Heroin on a Dangerous Path
If overdose deaths continue on a similar trajectory, what will the future look like? Heroin would end up claiming more yearly deaths than Alzheimer’s, Parkinson’s, or pneumonia by 2024. It would only take until 2020 for the yearly deaths associated with heroin to rise above 50,000 a year – exceeding the total number of lives claimed by either Parkinson’s or pneumonia at this time.
Two years later in 2022, heroin deaths would be less than 5,000 short of 100,000 deaths yearly and would claim almost 20,000 more deaths annually than diabetes. It would be 2024 before heroin deaths would surpass Alzheimer’s forecasted death toll. While it is possible that heroin deaths may taper off with the current initiatives aimed at preventing addiction and efforts to ease access to treatment, these figures show how large of a problem heroin could become if left unchecked.

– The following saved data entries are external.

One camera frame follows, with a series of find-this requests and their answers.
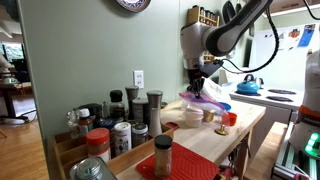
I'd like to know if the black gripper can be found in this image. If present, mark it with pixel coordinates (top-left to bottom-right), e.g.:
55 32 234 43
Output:
186 68 206 100

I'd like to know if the clear pink-zip zip lock bag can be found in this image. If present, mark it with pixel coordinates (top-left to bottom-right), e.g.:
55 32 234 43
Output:
178 91 231 126

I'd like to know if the orange plastic cup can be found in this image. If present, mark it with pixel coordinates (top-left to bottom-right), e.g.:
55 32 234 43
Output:
221 112 238 127

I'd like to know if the white round lidded container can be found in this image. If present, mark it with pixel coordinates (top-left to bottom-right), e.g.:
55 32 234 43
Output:
183 105 204 129

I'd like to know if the light blue plastic bowl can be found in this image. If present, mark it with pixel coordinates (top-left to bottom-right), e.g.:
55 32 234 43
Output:
218 101 232 112

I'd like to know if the small red square lid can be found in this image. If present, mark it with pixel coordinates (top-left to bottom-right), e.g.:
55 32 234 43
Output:
164 121 180 132

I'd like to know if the tall steel pepper mill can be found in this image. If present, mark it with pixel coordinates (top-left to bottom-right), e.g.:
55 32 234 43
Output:
146 89 164 138

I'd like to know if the blue kettle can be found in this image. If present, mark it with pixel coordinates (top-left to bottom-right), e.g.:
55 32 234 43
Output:
236 73 264 95

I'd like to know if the grey-lidded dark canister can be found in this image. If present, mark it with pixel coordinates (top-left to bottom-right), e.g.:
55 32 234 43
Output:
131 97 150 125

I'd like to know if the white kitchen stove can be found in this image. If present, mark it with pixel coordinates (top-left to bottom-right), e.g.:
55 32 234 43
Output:
218 68 306 161

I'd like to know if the dark pepper mill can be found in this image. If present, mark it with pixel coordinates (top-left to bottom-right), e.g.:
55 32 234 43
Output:
124 85 140 121

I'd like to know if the dark-lidded glass jar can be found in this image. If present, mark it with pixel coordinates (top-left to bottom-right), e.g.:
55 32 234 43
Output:
131 122 149 149

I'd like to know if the black-lidded brown spice jar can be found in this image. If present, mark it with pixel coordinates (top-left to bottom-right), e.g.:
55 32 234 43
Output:
153 134 174 179

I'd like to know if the red silicone mat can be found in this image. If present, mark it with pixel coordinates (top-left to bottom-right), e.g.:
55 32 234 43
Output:
135 142 221 180

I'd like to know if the black-capped glass bottle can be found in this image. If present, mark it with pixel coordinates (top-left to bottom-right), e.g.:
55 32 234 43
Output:
109 89 127 123

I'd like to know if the black stove burner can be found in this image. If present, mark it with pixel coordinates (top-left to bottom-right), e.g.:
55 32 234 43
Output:
267 88 298 95
265 95 294 103

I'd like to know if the black hanging pan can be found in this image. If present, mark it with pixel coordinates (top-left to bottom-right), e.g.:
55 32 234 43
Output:
235 1 244 15
222 0 238 24

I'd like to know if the white printed shaker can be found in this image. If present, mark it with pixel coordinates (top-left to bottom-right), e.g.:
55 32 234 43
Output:
113 121 133 157

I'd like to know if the white refrigerator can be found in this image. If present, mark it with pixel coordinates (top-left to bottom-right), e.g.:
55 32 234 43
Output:
249 22 320 92

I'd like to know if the blue-lidded jar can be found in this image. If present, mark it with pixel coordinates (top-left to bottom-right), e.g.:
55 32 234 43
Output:
96 118 116 131

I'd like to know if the white paper note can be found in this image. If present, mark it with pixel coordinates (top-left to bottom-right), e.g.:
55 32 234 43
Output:
275 31 288 51

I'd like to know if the black squat jar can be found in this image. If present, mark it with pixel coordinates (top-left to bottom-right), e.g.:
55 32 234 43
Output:
78 103 104 128

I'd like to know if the red-lidded spice jar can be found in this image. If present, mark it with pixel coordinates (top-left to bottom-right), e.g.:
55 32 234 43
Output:
85 127 112 163

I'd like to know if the small colourful photo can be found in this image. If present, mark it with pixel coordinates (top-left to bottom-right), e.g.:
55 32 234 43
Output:
288 28 301 39

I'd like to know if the white-capped red-label bottle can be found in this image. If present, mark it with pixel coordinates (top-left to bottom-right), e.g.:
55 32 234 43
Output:
77 108 94 136

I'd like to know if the blue paper sheet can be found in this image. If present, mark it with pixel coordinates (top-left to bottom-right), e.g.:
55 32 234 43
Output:
297 23 317 48

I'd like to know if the clear glass bottle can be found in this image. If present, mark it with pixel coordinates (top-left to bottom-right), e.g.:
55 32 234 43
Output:
65 109 80 139

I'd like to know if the metal tin can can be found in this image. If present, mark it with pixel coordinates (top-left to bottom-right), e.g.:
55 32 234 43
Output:
69 156 118 180

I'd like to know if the wooden spice box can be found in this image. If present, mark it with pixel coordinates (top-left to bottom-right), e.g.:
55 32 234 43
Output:
46 123 175 180

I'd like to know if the dark wooden dining table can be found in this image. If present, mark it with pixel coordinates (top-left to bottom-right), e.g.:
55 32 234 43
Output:
0 81 38 124

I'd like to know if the window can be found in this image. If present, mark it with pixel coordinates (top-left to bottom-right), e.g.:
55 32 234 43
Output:
1 43 26 63

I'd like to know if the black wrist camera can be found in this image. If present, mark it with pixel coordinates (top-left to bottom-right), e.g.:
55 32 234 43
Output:
199 59 225 80

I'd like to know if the wooden wall spice rack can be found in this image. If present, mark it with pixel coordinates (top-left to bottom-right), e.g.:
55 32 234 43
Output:
203 53 217 64
186 4 220 28

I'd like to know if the white wall outlet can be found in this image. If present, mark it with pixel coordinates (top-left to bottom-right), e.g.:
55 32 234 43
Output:
133 69 145 90

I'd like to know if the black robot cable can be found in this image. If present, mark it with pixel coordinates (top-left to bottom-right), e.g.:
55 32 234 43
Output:
219 6 281 75

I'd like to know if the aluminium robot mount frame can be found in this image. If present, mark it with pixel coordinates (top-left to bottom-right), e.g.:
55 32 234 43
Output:
271 139 320 180

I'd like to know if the wooden wall cabinet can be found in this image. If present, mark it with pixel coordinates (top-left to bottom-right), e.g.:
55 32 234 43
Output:
263 0 320 18

Changing the Face of Death
Heroin and its gateway opioid painkillers have experienced an unprecedented increase in lives claimed from 1995 to 2015. Heroin deaths have increased by more than 600 percent among both genders– around 500 percent for men and 1,000 percent for women. Opioid painkiller deaths have increased 575 percent – more than 475 percent for men and more than 850 percent for women. In fact, across the top five categories, women saw larger increases compared to men.
As the CDC points out, women are more likely to have chronic pain, requiring prescription pain management. They are also more likely to be prescribed a higher dosage and use them for longer periods of time than men. For every one female who dies as a result of a prescription painkiller overdose, 30 end up in the emergency room for misuse or abuse.
Taking The Fight to Addiction
With fatal drug overdoses continuing to rise as a leading cause of death for Americans there has never been a more critical moment to act.
Don’t allow yourself or anyone you know to become a statistic – or a part of the thousands of people who are claimed by a drug overdose each year. Seek help now. DrugAbuse.com has all of the necessary resources to help you understand how to combat this often silent enemy before it’s too late.
Methodology
All deaths related to unintentional drug overdoses, exposure to forces of nature, HIV, alcohol, firearms, intentional self-harm (suicide), cancer (neoplasms), Parkinson’s, Alzheimer’s, diabetes, pneumonia, and transport accidents were exported from the Centers for Disease Control and Prevention WONDER online database, accessed Jan. 19, 2017. All drug-related deaths were limited to deaths from unintentional causes.
All war-related deaths were acquired through the Department of Veterans Affairs Fact Sheet: America’s Wars. War-related deaths were limited to U.S. battle deaths.